Clive James: writing without the dull bits

Common sense and a sense of humour are the same thing, moving at different speeds. A sense of humour is just common sense, dancing. Those who lack humour are without judgment and should be trusted with nothing.

I did not say that. I wish I had, but I didn’t. It’s rather like Christianity, in that you wish everyone would “get it”, because if they did, the world would be a better place.

It’s probably something to bear in mind when approaching the General Election. Does your candidate have a sense of humour? It’s probably a more important question than most we’ve heard so far.

The person who did say it was Clive James, who has just died. One day in the late 20th century I met him as I walked across the Barbican in London. I wanted to stop him and tell him what a huge inspiration he had been to me, in the way I wrote and what I wrote about.

But of course I didn’t. I thought, Why should he care? He looked worried enough already.

Some of you may be puzzled about my being inspired by a TV personality, but of course to me he was always a writer – more specifically, a television reviewer. His witty, beautifully written columns in the Observer in the 1970s led me to try my hand at the same thing.
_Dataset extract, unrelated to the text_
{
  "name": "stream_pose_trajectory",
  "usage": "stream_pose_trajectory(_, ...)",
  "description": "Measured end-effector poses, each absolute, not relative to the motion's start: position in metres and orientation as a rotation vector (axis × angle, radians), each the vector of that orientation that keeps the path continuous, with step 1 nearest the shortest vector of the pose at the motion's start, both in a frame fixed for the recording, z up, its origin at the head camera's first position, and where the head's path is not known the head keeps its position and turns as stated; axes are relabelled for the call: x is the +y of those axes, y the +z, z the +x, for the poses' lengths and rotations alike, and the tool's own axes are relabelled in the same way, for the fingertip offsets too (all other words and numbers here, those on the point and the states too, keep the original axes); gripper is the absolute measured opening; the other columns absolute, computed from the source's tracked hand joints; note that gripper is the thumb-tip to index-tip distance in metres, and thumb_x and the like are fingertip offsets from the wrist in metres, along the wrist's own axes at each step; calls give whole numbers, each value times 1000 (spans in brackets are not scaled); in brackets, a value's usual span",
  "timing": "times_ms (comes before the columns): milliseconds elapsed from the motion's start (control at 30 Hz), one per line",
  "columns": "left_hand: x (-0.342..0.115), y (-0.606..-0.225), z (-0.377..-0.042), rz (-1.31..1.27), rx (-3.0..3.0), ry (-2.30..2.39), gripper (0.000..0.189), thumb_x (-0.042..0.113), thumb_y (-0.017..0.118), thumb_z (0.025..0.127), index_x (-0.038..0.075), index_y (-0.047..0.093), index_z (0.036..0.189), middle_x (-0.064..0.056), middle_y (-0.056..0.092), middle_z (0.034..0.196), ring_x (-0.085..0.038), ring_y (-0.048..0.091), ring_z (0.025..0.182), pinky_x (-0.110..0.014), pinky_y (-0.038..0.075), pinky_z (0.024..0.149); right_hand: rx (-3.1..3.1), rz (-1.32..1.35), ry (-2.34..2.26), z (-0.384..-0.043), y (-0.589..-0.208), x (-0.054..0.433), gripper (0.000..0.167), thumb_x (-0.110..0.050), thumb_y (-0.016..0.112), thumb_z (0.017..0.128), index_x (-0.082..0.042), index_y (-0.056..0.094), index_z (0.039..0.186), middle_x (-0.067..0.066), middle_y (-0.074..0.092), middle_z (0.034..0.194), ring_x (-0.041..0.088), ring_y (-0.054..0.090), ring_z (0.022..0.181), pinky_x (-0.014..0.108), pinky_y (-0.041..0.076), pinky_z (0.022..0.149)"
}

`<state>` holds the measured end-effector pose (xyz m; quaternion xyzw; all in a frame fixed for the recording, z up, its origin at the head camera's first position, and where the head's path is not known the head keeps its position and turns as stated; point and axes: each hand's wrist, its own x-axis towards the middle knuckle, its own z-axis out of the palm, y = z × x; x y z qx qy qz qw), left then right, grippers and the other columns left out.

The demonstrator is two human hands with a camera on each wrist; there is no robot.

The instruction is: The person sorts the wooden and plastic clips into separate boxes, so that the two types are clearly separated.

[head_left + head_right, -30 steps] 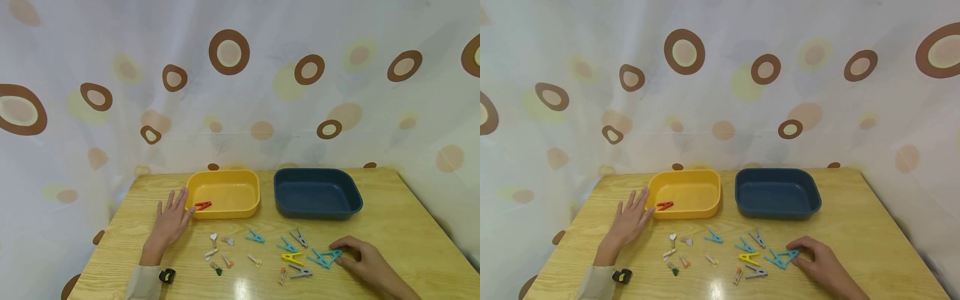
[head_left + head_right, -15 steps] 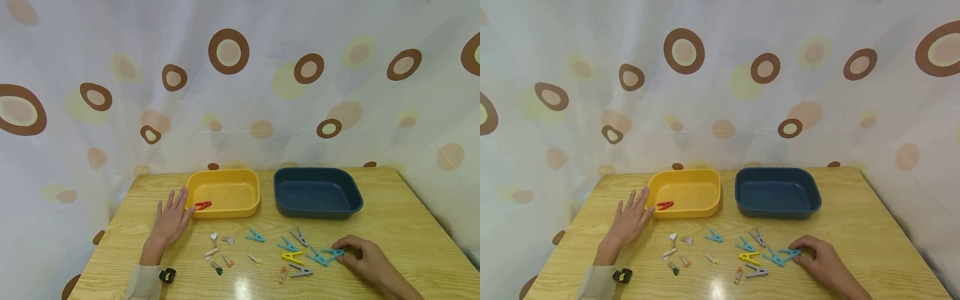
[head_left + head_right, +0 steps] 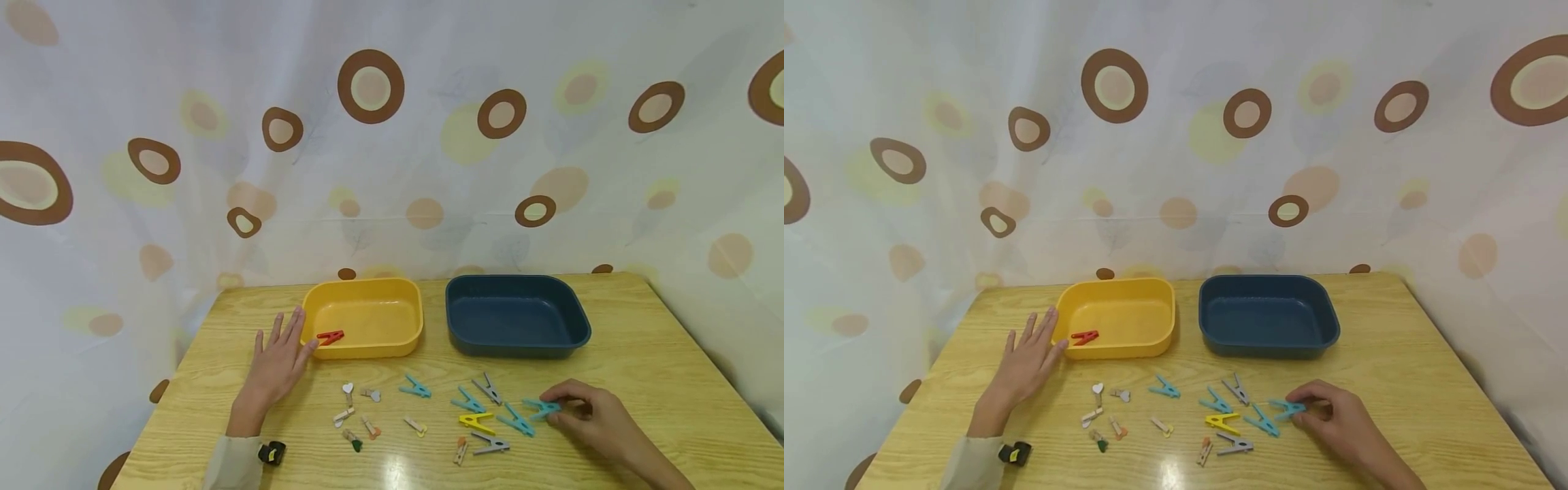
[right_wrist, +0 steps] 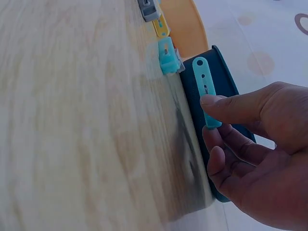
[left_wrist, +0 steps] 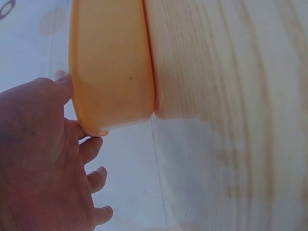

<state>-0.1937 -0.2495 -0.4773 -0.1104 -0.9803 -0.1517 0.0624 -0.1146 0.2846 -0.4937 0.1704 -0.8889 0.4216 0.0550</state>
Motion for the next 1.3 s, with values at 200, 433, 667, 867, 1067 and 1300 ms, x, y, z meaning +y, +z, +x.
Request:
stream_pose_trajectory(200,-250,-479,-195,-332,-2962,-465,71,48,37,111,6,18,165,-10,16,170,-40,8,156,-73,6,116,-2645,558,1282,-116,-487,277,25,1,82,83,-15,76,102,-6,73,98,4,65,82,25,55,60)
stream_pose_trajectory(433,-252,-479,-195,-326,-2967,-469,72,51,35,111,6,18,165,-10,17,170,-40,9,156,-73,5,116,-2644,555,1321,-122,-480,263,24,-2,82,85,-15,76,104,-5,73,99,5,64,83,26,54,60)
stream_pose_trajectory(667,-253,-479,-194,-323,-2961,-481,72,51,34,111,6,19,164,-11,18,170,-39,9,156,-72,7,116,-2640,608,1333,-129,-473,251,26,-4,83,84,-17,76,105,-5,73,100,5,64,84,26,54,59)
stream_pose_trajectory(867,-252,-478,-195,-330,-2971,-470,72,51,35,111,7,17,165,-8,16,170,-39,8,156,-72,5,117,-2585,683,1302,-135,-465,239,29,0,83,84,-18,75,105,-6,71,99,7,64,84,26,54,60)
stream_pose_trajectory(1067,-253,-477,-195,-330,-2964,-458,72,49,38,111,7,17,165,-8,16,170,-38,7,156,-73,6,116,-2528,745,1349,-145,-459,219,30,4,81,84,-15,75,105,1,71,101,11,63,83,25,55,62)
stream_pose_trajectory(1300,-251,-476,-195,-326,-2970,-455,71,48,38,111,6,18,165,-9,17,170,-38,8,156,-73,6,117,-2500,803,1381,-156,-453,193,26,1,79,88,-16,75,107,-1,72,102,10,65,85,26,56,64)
I got hold of one of the earliest video recorders, taped programmes while I was at work (in the evening) and spent a few priceless daylight hours writing a TV column for the Church of England Newspaper.

This later became a more general column, and I was eventually able to write a weekly page for the Eastern Daily Press, which lasted for eleven years, as well as many other pieces, including fiction and poetry. But that’s another story. Several other stories, in fact.
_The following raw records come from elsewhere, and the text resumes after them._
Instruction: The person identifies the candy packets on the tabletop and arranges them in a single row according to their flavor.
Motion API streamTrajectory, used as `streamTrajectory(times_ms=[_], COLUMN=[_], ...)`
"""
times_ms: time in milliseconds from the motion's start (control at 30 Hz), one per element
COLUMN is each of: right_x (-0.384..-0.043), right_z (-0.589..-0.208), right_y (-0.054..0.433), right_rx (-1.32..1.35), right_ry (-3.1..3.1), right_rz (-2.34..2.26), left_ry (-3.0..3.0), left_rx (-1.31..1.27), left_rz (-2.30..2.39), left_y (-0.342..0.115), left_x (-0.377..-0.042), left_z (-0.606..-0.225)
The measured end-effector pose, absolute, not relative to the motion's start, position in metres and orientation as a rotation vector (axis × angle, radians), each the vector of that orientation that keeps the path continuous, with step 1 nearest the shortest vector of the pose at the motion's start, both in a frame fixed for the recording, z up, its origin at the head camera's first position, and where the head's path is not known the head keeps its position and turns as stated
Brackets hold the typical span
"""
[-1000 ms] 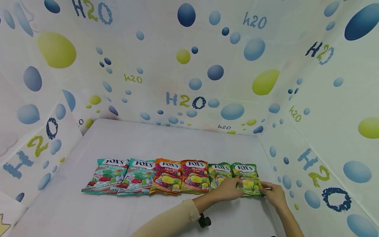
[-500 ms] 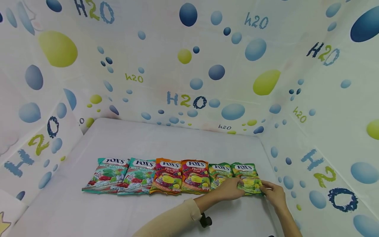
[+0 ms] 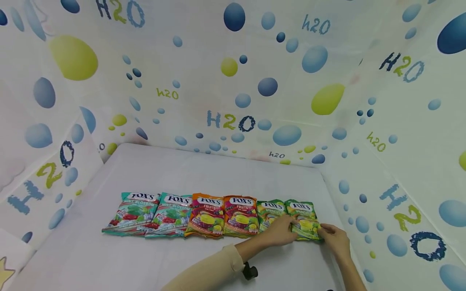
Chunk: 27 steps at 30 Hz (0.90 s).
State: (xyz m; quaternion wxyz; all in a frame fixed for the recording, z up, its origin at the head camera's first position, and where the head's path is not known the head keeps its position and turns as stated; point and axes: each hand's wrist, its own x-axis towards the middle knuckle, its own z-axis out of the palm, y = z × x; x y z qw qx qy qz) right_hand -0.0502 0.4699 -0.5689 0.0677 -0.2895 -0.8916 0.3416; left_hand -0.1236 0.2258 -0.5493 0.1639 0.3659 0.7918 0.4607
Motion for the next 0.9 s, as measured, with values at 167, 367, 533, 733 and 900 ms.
streamTrajectory(times_ms=[167, 367, 533, 733, 900], right_x=[-0.056, -0.068, -0.081, -0.094, -0.097], right_z=[-0.562, -0.551, -0.544, -0.543, -0.542], right_y=[0.456, 0.426, 0.395, 0.369, 0.353], right_rx=[-0.784, -0.620, -0.460, -0.280, -0.233], right_ry=[-2.638, -2.552, -2.499, -2.437, -2.411], right_rz=[0.862, 0.836, 0.857, 0.897, 0.935], left_ry=[2.286, 2.328, 2.386, 2.384, 2.486], left_rx=[1.053, 1.039, 1.072, 1.052, 1.021], left_rz=[1.308, 1.278, 1.234, 1.300, 1.274], left_y=[0.221, 0.210, 0.192, 0.160, 0.136], left_x=[-0.125, -0.130, -0.138, -0.149, -0.152], left_z=[-0.548, -0.546, -0.546, -0.549, -0.548])
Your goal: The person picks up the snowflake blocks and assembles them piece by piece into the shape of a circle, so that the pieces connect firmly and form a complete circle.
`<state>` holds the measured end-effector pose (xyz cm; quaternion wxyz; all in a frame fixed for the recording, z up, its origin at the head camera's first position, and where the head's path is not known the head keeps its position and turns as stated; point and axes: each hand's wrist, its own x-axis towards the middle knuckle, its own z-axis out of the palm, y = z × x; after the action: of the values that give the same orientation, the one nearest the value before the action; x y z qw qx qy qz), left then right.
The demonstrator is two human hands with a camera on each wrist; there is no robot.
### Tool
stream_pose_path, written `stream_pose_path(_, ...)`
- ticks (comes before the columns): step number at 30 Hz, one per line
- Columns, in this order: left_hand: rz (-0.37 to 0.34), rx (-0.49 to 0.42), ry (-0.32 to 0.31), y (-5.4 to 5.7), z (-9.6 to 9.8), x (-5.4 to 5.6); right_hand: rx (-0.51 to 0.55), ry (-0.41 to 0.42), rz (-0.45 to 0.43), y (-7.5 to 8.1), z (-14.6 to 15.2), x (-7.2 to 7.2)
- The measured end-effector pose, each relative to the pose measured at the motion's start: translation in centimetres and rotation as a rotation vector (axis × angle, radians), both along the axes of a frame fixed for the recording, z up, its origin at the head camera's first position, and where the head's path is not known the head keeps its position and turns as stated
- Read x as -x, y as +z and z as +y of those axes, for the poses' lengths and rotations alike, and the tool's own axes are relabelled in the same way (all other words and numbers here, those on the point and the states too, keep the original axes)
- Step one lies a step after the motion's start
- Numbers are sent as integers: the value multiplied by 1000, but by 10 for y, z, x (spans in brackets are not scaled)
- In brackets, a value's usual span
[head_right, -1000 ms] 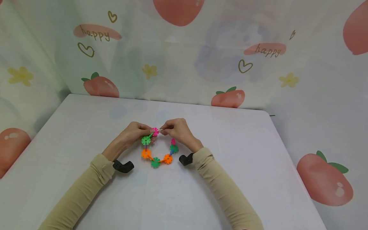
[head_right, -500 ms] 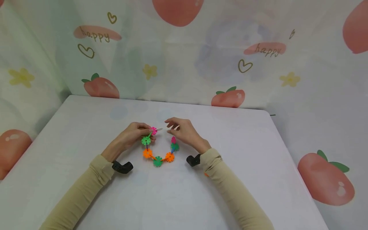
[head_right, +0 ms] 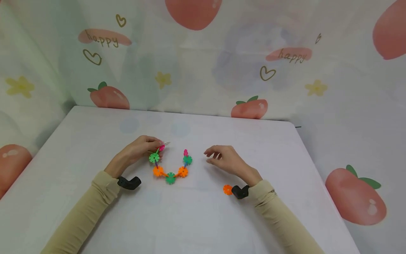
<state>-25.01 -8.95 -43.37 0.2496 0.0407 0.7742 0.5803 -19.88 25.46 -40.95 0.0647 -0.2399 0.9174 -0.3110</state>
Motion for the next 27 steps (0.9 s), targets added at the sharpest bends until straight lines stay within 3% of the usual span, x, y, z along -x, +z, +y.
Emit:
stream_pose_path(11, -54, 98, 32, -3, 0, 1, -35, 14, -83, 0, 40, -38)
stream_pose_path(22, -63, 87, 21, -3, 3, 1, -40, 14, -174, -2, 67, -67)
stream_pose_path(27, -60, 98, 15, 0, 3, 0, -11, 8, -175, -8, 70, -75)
There are many things Clive James and I did not have in common. I could not be Australian – I have never even been there, because it’s too far, as Corey Ford almost said. And I could not share his lack of belief in an afterlife, because I think it’s an absurd position to take up in face of all the evidence. But you can admire someone without agreeing with them.

“All I can do is turn a phrase until it catches the light,” he said. He always caught the light for me. I may be the only person in the world who would say his three strongest influences as a writer were Bob Dylan, Leonard Cohen and Clive James.

I hope this doesn’t come as too much of a surprise, but I suspect it might. You have to laugh, don’t you?